## WHAT TO PRODUCE:
Please restate the entire listing verbatim.

## INFORMATION PROVIDED:
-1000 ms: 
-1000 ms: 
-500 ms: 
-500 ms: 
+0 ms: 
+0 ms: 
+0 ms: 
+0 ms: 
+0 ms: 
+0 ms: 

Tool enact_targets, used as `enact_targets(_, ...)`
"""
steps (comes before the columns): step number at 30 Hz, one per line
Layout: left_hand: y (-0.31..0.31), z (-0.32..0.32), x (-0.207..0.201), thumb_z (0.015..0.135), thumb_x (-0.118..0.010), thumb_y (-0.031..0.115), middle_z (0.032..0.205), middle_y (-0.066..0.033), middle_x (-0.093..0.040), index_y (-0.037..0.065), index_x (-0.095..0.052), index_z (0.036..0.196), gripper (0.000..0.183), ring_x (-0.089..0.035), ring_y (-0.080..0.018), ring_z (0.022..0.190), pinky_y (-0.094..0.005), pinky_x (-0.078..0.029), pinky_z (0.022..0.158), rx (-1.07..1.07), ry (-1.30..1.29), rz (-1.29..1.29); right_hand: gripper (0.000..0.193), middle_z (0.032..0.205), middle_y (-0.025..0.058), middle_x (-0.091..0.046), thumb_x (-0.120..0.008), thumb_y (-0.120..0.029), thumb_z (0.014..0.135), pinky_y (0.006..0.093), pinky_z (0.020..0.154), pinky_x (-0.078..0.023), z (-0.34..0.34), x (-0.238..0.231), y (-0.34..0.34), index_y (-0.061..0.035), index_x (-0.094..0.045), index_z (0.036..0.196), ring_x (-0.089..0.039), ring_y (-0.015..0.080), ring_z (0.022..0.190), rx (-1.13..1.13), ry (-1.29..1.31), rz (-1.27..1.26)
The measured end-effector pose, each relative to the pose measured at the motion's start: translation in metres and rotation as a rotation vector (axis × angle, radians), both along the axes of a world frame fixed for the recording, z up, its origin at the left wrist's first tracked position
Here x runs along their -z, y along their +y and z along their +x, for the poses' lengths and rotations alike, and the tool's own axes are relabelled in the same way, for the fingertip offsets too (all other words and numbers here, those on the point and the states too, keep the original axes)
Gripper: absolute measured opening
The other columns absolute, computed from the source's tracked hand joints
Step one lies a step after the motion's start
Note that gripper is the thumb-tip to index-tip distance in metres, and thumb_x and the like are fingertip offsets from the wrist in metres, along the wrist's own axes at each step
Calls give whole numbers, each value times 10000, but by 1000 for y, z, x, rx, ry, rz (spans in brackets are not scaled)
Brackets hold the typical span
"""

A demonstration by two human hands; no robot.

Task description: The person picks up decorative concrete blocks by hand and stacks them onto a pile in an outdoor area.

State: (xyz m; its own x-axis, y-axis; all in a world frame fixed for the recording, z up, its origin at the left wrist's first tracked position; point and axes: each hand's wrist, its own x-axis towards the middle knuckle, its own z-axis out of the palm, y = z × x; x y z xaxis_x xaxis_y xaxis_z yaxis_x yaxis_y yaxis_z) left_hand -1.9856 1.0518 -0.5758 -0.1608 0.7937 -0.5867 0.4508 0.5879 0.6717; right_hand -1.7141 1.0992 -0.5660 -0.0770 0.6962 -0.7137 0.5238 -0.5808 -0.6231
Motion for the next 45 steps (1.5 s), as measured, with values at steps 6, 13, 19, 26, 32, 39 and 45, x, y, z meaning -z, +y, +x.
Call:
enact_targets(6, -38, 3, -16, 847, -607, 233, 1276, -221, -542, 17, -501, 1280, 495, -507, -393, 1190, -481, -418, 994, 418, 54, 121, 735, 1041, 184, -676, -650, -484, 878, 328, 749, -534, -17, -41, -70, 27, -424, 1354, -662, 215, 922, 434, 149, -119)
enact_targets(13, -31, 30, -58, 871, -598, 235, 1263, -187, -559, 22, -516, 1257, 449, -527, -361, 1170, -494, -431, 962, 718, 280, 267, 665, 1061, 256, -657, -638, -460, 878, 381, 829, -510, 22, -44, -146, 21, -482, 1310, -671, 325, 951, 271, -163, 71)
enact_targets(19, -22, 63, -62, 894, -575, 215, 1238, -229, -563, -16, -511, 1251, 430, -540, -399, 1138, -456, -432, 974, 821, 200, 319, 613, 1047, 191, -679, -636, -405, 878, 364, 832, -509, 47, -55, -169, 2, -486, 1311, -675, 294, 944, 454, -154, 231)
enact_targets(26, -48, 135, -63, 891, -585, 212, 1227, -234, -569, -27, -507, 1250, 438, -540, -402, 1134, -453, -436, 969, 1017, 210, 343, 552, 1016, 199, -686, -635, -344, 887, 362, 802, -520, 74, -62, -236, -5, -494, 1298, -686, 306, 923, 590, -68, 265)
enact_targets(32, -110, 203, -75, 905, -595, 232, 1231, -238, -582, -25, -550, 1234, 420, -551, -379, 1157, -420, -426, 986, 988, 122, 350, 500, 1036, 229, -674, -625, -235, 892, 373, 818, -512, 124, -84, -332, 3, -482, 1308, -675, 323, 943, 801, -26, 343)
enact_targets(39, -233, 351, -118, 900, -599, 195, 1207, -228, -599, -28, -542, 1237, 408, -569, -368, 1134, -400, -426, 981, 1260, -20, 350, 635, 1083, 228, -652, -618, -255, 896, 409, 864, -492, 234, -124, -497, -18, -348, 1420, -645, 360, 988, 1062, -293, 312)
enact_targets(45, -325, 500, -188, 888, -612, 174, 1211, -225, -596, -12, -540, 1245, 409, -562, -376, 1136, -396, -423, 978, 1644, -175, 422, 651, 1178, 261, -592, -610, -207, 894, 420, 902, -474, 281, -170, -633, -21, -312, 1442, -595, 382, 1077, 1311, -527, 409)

## EXERCISE SOLUTION:
-1000 ms: 
-1000 ms: 
-500 ms: 
-500 ms: 
+0 ms: 
+0 ms: 
+0 ms: 
+0 ms: 
+0 ms: 
+0 ms: 

Tool enact_targets, used as `enact_targets(_, ...)`
"""
steps (comes before the columns): step number at 30 Hz, one per line
Layout: left_hand: y (-0.31..0.31), z (-0.32..0.32), x (-0.207..0.201), thumb_z (0.015..0.135), thumb_x (-0.118..0.010), thumb_y (-0.031..0.115), middle_z (0.032..0.205), middle_y (-0.066..0.033), middle_x (-0.093..0.040), index_y (-0.037..0.065), index_x (-0.095..0.052), index_z (0.036..0.196), gripper (0.000..0.183), ring_x (-0.089..0.035), ring_y (-0.080..0.018), ring_z (0.022..0.190), pinky_y (-0.094..0.005), pinky_x (-0.078..0.029), pinky_z (0.022..0.158), rx (-1.07..1.07), ry (-1.30..1.29), rz (-1.29..1.29); right_hand: gripper (0.000..0.193), middle_z (0.032..0.205), middle_y (-0.025..0.058), middle_x (-0.091..0.046), thumb_x (-0.120..0.008), thumb_y (-0.120..0.029), thumb_z (0.014..0.135), pinky_y (0.006..0.093), pinky_z (0.020..0.154), pinky_x (-0.078..0.023), z (-0.34..0.34), x (-0.238..0.231), y (-0.34..0.34), index_y (-0.061..0.035), index_x (-0.094..0.045), index_z (0.036..0.196), ring_x (-0.089..0.039), ring_y (-0.015..0.080), ring_z (0.022..0.190), rx (-1.13..1.13), ry (-1.29..1.31), rz (-1.27..1.26)
The measured end-effector pose, each relative to the pose measured at the motion's start: translation in metres and rotation as a rotation vector (axis × angle, radians), both along the axes of a world frame fixed for the recording, z up, its origin at the left wrist's first tracked position
Here x runs along their -z, y along their +y and z along their +x, for the poses' lengths and rotations alike, and the tool's own axes are relabelled in the same way, for the fingertip offsets too (all other words and numbers here, those on the point and the states too, keep the original axes)
Gripper: absolute measured opening
The other columns absolute, computed from the source's tracked hand joints
Step one lies a step after the motion's start
Note that gripper is the thumb-tip to index-tip distance in metres, and thumb_x and the like are fingertip offsets from the wrist in metres, along the wrist's own axes at each step
Calls give whole numbers, each value times 10000, but by 1000 for y, z, x, rx, ry, rz (spans in brackets are not scaled)
Brackets hold the typical span
"""

A demonstration by two human hands; no robot.

Task description: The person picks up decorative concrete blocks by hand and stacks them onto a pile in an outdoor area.

State: (xyz m; its own x-axis, y-axis; all in a world frame fixed for the recording, z up, its origin at the left wrist's first tracked position; point and axes: each hand's wrist, its own x-axis towards the middle knuckle, its own z-axis out of the palm, y = z × x; x y z xaxis_x xaxis_y xaxis_z yaxis_x yaxis_y yaxis_z) left_hand -1.9856 1.0518 -0.5758 -0.1608 0.7937 -0.5867 0.4508 0.5879 0.6717; right_hand -1.7141 1.0992 -0.5660 -0.0770 0.6962 -0.7137 0.5238 -0.5808 -0.6231
Motion for the next 45 steps (1.5 s), as measured, with values at steps 6, 13, 19, 26, 32, 39 and 45, x, y, z meaning -z, +y, +x.
Call:
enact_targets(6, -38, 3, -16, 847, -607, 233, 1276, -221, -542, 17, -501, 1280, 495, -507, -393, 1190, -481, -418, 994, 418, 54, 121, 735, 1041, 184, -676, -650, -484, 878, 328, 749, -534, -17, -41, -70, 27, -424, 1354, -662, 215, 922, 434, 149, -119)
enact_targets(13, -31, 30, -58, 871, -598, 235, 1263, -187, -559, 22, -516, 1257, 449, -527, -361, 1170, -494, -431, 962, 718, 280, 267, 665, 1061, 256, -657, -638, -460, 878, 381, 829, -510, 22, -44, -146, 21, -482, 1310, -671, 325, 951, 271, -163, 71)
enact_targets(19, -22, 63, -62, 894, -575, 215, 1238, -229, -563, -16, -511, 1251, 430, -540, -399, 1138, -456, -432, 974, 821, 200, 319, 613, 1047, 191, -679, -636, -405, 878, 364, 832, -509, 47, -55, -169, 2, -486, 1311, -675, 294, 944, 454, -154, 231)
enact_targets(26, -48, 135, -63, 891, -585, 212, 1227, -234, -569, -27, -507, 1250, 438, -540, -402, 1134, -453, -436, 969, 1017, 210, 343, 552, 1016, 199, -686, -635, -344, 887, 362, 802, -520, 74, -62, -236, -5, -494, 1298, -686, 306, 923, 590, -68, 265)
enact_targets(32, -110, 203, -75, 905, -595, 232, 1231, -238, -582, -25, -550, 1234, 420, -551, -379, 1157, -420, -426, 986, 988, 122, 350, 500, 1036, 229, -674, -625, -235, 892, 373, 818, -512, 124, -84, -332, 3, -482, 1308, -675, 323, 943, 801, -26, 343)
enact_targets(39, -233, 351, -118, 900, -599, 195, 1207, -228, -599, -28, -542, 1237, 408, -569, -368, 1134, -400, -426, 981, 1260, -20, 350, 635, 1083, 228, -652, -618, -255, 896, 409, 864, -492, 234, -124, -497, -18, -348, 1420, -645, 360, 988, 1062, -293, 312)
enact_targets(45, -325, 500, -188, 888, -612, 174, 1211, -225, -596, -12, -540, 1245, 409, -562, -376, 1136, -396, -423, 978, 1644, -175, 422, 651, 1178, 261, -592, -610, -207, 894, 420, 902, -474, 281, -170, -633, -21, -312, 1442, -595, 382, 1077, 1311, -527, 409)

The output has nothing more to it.